* **Task details**
Repeat the entire listing below exactly.
• • • • •
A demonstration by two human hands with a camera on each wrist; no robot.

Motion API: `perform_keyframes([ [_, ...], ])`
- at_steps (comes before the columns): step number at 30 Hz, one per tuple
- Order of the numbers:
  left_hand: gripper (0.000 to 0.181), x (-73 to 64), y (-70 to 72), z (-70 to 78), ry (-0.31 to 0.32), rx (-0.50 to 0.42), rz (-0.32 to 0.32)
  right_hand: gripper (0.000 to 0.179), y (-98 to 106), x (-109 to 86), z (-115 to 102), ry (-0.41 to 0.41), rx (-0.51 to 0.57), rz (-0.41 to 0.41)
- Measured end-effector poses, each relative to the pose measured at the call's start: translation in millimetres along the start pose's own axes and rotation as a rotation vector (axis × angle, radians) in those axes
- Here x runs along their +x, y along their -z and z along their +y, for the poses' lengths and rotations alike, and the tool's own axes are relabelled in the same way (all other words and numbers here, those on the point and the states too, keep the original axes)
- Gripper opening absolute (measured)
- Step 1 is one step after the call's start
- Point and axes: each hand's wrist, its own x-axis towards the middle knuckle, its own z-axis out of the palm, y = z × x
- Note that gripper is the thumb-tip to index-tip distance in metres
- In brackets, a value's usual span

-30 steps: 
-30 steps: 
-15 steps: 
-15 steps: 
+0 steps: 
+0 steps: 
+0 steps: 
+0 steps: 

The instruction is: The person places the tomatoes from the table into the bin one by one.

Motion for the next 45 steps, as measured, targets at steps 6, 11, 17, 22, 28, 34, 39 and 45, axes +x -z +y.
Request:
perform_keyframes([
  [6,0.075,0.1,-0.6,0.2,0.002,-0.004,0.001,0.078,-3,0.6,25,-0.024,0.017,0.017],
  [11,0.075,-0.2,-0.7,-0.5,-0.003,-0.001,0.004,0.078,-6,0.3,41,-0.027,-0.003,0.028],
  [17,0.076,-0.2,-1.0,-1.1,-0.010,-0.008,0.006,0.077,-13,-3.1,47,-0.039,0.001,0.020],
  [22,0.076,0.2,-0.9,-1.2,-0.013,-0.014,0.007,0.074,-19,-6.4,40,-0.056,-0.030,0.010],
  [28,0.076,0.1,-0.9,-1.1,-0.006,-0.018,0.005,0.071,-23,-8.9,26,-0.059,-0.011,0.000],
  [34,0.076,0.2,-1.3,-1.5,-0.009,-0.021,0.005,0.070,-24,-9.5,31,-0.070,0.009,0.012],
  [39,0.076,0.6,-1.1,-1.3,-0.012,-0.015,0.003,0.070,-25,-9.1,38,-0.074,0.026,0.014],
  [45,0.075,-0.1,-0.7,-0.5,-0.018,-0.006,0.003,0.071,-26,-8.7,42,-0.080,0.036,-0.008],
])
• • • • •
* **Answer**
A demonstration by two human hands with a camera on each wrist; no robot.

Motion API: `perform_keyframes([ [_, ...], ])`
- at_steps (comes before the columns): step number at 30 Hz, one per tuple
- Order of the numbers:
  left_hand: gripper (0.000 to 0.181), x (-73 to 64), y (-70 to 72), z (-70 to 78), ry (-0.31 to 0.32), rx (-0.50 to 0.42), rz (-0.32 to 0.32)
  right_hand: gripper (0.000 to 0.179), y (-98 to 106), x (-109 to 86), z (-115 to 102), ry (-0.41 to 0.41), rx (-0.51 to 0.57), rz (-0.41 to 0.41)
- Measured end-effector poses, each relative to the pose measured at the call's start: translation in millimetres along the start pose's own axes and rotation as a rotation vector (axis × angle, radians) in those axes
- Here x runs along their +x, y along their -z and z along their +y, for the poses' lengths and rotations alike, and the tool's own axes are relabelled in the same way (all other words and numbers here, those on the point and the states too, keep the original axes)
- Gripper opening absolute (measured)
- Step 1 is one step after the call's start
- Point and axes: each hand's wrist, its own x-axis towards the middle knuckle, its own z-axis out of the palm, y = z × x
- Note that gripper is the thumb-tip to index-tip distance in metres
- In brackets, a value's usual span

-30 steps: 
-30 steps: 
-15 steps: 
-15 steps: 
+0 steps: 
+0 steps: 
+0 steps: 
+0 steps: 

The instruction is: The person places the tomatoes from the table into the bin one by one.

Motion for the next 45 steps, as measured, targets at steps 6, 11, 17, 22, 28, 34, 39 and 45, axes +x -z +y.
Request:
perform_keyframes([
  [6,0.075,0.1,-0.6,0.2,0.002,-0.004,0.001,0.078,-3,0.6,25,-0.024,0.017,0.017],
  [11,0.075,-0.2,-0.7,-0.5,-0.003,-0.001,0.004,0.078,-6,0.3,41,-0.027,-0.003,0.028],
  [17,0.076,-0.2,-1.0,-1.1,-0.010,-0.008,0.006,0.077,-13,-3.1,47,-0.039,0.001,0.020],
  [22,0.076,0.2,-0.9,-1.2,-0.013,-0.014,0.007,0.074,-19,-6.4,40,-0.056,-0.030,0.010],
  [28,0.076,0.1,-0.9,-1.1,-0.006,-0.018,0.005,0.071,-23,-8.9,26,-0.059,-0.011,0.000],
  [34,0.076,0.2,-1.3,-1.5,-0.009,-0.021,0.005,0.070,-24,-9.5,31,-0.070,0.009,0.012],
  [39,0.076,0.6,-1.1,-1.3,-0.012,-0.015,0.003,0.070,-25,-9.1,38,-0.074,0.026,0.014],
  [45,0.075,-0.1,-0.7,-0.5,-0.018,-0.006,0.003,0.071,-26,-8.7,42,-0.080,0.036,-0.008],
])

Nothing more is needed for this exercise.